§ **ASSIGNED TASK**:
Reproduce exactly only the lines from the line that holds "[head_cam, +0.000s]" to the line that holds "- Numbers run", inclusive, in the listing below, and please leave out every picture.
START RECORD EXTRACTS
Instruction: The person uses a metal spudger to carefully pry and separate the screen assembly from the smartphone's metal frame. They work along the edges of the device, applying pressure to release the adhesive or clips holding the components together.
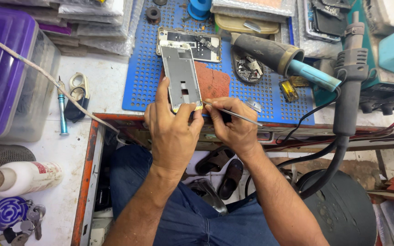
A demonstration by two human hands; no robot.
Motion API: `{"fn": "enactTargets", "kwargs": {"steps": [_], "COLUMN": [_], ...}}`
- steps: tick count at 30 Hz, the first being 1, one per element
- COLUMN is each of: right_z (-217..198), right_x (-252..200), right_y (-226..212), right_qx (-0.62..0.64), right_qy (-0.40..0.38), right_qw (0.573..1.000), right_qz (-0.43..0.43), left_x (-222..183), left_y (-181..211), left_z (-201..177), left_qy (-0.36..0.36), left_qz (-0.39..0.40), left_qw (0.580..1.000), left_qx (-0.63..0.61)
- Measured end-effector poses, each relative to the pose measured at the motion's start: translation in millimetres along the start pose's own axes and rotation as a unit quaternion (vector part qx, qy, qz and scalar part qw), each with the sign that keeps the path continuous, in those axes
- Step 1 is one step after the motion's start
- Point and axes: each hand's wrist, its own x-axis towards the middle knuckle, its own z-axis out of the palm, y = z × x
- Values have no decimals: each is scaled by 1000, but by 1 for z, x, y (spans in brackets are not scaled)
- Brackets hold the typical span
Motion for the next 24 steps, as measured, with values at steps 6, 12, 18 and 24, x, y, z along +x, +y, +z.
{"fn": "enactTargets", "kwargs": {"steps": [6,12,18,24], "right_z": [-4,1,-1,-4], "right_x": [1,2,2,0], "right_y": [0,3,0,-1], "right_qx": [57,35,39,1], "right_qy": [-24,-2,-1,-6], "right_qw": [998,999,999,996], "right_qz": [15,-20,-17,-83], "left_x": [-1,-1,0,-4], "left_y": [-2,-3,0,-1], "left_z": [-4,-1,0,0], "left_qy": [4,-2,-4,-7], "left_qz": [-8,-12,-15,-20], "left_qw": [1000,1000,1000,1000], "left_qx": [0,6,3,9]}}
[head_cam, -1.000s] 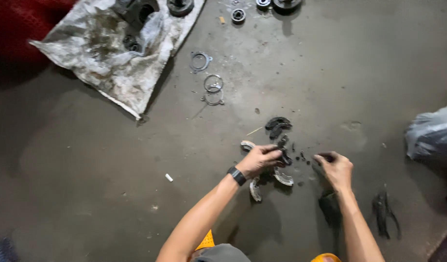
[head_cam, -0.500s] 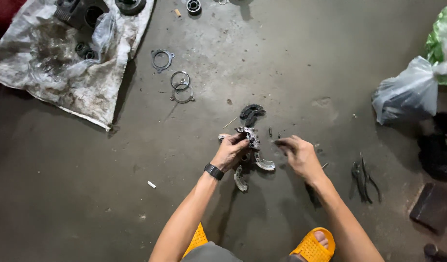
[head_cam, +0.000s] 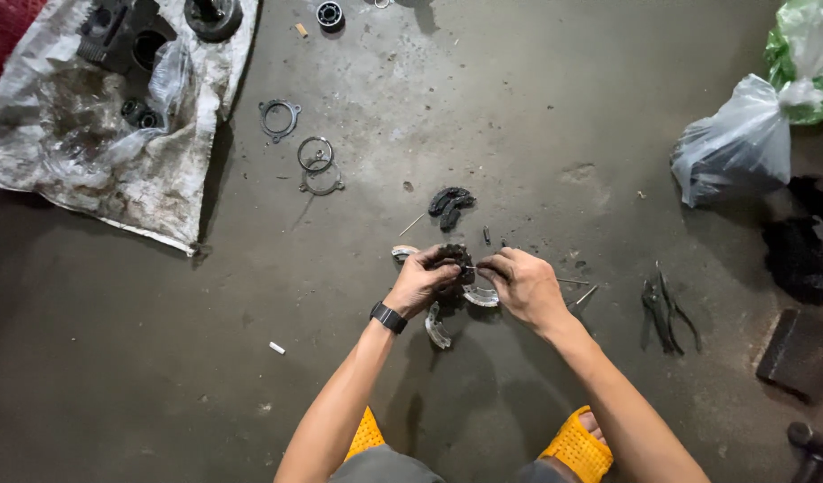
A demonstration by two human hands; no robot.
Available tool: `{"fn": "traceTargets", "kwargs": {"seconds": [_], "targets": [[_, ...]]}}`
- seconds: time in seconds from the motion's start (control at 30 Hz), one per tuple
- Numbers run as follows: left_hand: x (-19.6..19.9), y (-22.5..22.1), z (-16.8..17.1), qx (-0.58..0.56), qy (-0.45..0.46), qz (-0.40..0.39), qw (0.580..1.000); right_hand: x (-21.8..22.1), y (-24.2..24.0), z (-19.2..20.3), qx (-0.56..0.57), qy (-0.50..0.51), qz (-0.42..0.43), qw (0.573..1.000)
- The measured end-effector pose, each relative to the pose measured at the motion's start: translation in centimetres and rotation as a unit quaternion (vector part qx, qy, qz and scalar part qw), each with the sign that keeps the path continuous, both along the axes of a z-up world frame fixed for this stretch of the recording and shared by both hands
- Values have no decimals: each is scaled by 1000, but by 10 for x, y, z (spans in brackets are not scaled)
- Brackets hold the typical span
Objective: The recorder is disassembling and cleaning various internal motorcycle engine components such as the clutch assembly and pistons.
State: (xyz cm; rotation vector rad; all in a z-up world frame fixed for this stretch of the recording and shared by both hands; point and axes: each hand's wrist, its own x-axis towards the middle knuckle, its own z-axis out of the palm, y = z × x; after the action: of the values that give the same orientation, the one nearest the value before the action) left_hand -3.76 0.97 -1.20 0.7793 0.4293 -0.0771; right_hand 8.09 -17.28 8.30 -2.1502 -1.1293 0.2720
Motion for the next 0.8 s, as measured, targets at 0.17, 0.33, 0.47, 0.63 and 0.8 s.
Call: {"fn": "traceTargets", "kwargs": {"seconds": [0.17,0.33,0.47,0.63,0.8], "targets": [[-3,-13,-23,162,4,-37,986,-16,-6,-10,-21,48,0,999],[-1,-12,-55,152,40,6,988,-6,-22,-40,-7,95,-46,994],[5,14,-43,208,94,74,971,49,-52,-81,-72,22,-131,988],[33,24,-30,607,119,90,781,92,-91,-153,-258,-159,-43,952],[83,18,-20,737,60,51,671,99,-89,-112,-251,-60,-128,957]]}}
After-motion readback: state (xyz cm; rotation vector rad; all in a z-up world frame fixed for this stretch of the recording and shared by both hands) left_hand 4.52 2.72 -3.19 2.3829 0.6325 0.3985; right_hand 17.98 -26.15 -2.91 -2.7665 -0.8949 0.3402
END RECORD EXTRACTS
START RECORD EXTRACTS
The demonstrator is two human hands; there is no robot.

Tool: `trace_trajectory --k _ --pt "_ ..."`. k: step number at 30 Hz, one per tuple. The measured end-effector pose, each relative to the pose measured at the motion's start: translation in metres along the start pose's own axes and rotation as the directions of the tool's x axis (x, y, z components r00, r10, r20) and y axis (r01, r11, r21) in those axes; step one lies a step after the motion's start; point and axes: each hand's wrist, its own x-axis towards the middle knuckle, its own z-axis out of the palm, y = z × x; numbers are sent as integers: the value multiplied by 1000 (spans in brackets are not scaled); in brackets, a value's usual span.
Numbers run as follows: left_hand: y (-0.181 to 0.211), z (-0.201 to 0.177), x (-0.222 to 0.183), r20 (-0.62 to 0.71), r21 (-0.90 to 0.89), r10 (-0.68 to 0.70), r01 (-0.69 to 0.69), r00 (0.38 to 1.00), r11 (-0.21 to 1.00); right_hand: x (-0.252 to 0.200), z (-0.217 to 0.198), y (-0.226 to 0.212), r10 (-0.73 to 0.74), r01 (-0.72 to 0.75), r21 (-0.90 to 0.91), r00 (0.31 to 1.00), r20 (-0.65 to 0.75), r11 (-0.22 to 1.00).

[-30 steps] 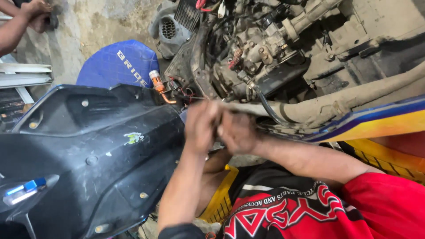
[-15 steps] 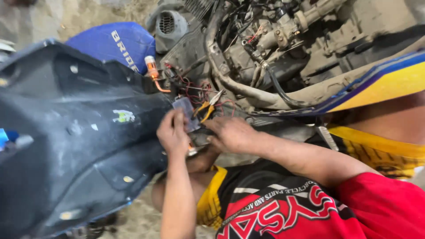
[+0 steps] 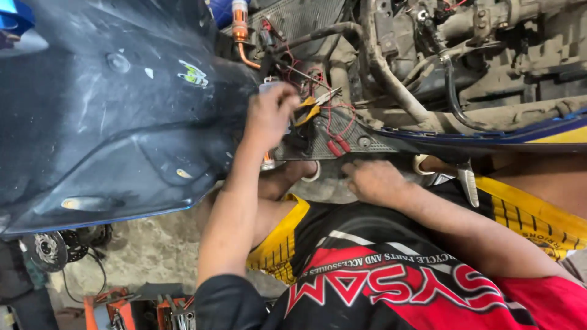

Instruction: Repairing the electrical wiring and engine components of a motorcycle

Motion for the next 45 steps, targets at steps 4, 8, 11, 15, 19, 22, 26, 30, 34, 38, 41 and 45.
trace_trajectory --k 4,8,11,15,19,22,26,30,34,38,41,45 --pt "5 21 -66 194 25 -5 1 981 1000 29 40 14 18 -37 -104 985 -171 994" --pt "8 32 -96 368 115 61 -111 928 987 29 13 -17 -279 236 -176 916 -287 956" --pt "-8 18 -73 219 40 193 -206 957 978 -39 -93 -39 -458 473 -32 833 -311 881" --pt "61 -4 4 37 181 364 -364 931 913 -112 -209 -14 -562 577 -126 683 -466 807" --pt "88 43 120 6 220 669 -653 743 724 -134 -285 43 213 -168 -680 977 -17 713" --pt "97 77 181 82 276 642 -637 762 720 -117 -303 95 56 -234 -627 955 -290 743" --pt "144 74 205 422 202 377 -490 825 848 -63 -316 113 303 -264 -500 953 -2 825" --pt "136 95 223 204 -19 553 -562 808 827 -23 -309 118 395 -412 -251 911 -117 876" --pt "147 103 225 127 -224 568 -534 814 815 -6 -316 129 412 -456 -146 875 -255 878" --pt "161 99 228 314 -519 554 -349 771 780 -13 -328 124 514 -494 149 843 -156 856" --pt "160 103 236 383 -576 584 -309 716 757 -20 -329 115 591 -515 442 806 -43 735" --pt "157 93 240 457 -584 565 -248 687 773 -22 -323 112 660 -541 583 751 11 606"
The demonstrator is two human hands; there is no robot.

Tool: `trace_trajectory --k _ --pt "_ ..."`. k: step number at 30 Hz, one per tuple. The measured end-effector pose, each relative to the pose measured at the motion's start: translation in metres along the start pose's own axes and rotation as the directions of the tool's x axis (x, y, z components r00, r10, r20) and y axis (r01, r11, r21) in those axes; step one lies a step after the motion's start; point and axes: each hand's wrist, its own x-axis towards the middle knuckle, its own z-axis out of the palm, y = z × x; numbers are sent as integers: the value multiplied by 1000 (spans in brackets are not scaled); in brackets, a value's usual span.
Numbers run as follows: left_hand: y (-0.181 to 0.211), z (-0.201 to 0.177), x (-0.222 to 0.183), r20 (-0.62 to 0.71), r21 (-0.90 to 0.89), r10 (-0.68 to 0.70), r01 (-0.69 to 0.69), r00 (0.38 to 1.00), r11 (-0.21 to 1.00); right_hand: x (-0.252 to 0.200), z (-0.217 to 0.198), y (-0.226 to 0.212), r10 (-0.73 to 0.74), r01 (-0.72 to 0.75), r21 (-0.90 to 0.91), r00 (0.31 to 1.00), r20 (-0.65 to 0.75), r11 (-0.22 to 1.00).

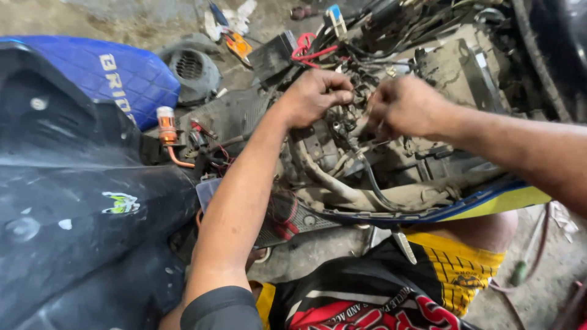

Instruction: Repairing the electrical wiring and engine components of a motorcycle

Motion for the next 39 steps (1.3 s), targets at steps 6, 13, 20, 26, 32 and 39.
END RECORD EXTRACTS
§ **EXERCISE ANSWER**:
[head_cam, +0.000s] 
A demonstration by two human hands; no robot.
Available tool: `{"fn": "traceTargets", "kwargs": {"seconds": [_], "targets": [[_, ...]]}}`
- seconds: time in seconds from the motion's start (control at 30 Hz), one per tuple
- Numbers run as follows: left_hand: x (-19.6..19.9), y (-22.5..22.1), z (-16.8..17.1), qx (-0.58..0.56), qy (-0.45..0.46), qz (-0.40..0.39), qw (0.580..1.000); right_hand: x (-21.8..22.1), y (-24.2..24.0), z (-19.2..20.3), qx (-0.56..0.57), qy (-0.50..0.51), qz (-0.42..0.43), qw (0.573..1.000)

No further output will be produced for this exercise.